Olin's (NYSE:OLN three-year decrease in earnings delivers investors with a 59% loss

Investing in stocks inevitably means buying into some companies that perform poorly. But the last three years have been particularly tough on longer term Olin Corporation (NYSE:OLN) shareholders. Regrettably, they have had to cope with a 62% drop in the share price over that period. And over the last year the share price fell 39%, so we doubt many shareholders are delighted. Furthermore, it's down 16% in about a quarter. That's not much fun for holders.

With the stock having lost 8.1% in the past week, it's worth taking a look at business performance and seeing if there's any red flags.

To paraphrase Benjamin Graham: Over the short term the market is a voting machine, but over the long term it's a weighing machine. One flawed but reasonable way to assess how sentiment around a company has changed is to compare the earnings per share (EPS) with the share price.

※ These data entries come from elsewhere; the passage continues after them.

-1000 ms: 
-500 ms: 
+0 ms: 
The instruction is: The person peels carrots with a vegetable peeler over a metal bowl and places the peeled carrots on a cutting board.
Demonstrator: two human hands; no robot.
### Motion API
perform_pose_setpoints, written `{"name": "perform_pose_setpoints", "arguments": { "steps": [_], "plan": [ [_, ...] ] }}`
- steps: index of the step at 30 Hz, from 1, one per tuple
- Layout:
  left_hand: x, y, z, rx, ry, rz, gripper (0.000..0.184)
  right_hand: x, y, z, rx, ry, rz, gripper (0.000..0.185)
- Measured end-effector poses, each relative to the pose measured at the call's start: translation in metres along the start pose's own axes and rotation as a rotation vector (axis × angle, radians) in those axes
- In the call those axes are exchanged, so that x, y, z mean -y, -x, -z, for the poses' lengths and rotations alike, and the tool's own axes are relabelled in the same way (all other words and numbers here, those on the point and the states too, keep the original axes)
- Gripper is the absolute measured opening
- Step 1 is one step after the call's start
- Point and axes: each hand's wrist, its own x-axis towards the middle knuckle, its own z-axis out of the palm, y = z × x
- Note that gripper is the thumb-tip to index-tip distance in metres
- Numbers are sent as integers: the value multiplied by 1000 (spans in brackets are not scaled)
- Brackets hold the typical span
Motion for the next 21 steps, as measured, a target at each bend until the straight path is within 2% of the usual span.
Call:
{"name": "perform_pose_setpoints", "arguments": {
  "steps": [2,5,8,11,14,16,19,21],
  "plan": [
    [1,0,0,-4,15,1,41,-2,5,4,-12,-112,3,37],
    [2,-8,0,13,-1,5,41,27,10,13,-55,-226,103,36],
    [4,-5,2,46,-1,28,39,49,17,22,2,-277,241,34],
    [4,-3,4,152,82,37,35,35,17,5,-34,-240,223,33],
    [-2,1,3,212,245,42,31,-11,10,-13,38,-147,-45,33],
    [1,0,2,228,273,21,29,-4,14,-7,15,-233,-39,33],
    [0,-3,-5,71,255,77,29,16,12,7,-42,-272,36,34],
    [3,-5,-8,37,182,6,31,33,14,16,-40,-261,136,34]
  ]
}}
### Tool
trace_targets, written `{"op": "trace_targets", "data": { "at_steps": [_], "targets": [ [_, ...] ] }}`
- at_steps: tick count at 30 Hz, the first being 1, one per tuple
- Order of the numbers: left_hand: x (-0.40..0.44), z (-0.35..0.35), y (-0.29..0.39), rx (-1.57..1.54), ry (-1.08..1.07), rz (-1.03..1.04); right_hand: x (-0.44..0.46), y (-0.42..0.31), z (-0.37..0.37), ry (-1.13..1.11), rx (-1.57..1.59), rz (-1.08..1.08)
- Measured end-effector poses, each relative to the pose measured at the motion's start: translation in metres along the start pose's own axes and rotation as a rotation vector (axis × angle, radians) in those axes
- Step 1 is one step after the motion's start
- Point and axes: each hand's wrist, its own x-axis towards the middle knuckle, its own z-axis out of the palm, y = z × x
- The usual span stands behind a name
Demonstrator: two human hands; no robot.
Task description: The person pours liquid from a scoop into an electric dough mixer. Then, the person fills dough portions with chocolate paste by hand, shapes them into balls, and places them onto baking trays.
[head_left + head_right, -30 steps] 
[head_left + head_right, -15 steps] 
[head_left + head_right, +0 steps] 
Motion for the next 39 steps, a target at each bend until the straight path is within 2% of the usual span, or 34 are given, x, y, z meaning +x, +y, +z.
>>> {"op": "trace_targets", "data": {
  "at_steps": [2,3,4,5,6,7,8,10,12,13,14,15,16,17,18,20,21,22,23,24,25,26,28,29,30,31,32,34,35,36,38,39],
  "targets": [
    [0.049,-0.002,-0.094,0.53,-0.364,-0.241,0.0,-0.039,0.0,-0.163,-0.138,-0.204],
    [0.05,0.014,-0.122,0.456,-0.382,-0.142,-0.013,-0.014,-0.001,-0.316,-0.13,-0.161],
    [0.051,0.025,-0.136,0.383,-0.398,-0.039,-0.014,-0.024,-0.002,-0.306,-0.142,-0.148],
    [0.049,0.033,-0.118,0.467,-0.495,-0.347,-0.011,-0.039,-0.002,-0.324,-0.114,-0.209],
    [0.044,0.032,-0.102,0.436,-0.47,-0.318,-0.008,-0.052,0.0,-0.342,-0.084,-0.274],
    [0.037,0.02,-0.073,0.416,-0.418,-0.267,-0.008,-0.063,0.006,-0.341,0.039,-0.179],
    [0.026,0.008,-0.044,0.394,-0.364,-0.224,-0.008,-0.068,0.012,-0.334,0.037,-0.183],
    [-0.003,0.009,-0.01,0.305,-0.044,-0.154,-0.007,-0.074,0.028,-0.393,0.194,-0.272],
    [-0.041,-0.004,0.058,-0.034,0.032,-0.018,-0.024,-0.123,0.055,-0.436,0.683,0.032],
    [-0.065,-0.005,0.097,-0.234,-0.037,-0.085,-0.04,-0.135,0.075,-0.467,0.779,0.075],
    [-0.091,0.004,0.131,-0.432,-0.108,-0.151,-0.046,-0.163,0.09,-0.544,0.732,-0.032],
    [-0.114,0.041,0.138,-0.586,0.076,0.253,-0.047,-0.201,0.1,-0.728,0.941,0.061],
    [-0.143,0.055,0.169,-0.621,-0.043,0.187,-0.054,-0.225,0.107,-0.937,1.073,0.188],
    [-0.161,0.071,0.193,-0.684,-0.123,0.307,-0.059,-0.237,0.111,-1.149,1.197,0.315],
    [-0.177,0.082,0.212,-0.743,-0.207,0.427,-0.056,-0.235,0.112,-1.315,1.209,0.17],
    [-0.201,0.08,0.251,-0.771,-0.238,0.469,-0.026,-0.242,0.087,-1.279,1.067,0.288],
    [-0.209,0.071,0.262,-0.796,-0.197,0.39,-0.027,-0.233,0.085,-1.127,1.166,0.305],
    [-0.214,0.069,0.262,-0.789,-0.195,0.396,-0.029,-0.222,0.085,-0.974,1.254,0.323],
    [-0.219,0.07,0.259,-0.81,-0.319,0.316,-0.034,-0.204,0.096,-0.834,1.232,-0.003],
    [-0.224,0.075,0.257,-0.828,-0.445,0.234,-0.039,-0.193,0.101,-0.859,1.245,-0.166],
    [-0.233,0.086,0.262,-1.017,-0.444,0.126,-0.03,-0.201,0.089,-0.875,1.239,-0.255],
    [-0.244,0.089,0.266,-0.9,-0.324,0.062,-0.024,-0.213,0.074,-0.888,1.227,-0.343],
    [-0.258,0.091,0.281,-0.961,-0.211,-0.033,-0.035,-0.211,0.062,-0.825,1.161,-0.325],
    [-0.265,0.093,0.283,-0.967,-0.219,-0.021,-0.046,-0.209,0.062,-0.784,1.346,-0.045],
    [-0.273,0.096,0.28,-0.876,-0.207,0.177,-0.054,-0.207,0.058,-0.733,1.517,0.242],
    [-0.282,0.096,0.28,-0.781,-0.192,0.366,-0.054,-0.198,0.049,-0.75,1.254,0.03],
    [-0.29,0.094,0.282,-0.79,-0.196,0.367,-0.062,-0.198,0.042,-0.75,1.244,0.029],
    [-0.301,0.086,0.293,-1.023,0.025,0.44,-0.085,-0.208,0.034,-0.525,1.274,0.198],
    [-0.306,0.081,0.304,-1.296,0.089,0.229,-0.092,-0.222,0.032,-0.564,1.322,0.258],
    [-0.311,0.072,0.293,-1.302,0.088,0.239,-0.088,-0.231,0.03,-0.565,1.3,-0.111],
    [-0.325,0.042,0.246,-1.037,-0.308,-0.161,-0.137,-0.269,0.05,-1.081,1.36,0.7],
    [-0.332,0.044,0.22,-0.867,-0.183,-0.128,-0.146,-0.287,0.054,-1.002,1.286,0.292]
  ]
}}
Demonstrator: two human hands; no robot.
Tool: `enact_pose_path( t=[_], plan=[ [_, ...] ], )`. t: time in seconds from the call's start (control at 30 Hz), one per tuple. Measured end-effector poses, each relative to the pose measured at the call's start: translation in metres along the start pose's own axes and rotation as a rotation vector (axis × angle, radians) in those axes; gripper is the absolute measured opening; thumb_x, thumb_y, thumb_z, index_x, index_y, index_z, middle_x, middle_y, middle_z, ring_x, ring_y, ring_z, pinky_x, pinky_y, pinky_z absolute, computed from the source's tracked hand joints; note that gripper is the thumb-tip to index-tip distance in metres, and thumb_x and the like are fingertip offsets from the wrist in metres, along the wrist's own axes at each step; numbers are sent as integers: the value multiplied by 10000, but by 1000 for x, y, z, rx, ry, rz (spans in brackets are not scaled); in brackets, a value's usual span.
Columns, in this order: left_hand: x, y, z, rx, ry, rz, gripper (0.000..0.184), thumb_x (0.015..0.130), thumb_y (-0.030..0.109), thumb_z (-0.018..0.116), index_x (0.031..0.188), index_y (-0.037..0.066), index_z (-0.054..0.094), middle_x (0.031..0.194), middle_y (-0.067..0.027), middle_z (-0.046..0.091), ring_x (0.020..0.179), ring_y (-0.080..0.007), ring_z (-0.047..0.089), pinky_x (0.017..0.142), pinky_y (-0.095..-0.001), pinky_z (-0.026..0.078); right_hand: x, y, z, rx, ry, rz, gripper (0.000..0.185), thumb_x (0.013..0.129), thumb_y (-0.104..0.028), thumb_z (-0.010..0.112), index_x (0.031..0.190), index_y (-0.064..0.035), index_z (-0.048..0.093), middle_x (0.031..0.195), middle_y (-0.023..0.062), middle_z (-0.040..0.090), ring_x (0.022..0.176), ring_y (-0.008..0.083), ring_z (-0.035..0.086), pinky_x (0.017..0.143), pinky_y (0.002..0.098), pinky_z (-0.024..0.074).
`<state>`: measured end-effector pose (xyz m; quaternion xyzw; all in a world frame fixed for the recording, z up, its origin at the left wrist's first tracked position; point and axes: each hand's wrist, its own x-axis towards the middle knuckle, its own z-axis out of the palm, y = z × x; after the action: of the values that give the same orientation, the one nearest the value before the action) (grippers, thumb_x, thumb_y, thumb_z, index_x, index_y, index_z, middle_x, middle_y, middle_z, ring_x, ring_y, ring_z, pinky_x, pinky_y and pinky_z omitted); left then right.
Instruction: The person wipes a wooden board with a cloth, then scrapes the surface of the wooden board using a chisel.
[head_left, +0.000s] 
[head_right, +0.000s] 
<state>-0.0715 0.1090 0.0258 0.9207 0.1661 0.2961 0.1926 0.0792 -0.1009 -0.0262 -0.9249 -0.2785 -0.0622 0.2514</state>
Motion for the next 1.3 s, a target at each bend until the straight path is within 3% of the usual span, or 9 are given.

Olin saw its EPS decline at a compound rate of 63% per year, over the last three years. In comparison the 28% compound annual share price decline isn't as bad as the EPS drop-off. So, despite the prior disappointment, shareholders must have some confidence the situation will improve, longer term.

The image below shows how EPS has tracked over time (if you click on the image you can see greater detail).

earnings-per-share-growth
NYSE:OLN Earnings Per Share Growth December 20th 2025

We consider it positive that insiders have made significant purchases in the last year. Having said that, most people consider earnings and revenue growth trends to be a more meaningful guide to the business. Dive deeper into the earnings by checking this interactive graph of Olin's earnings, revenue and cash flow.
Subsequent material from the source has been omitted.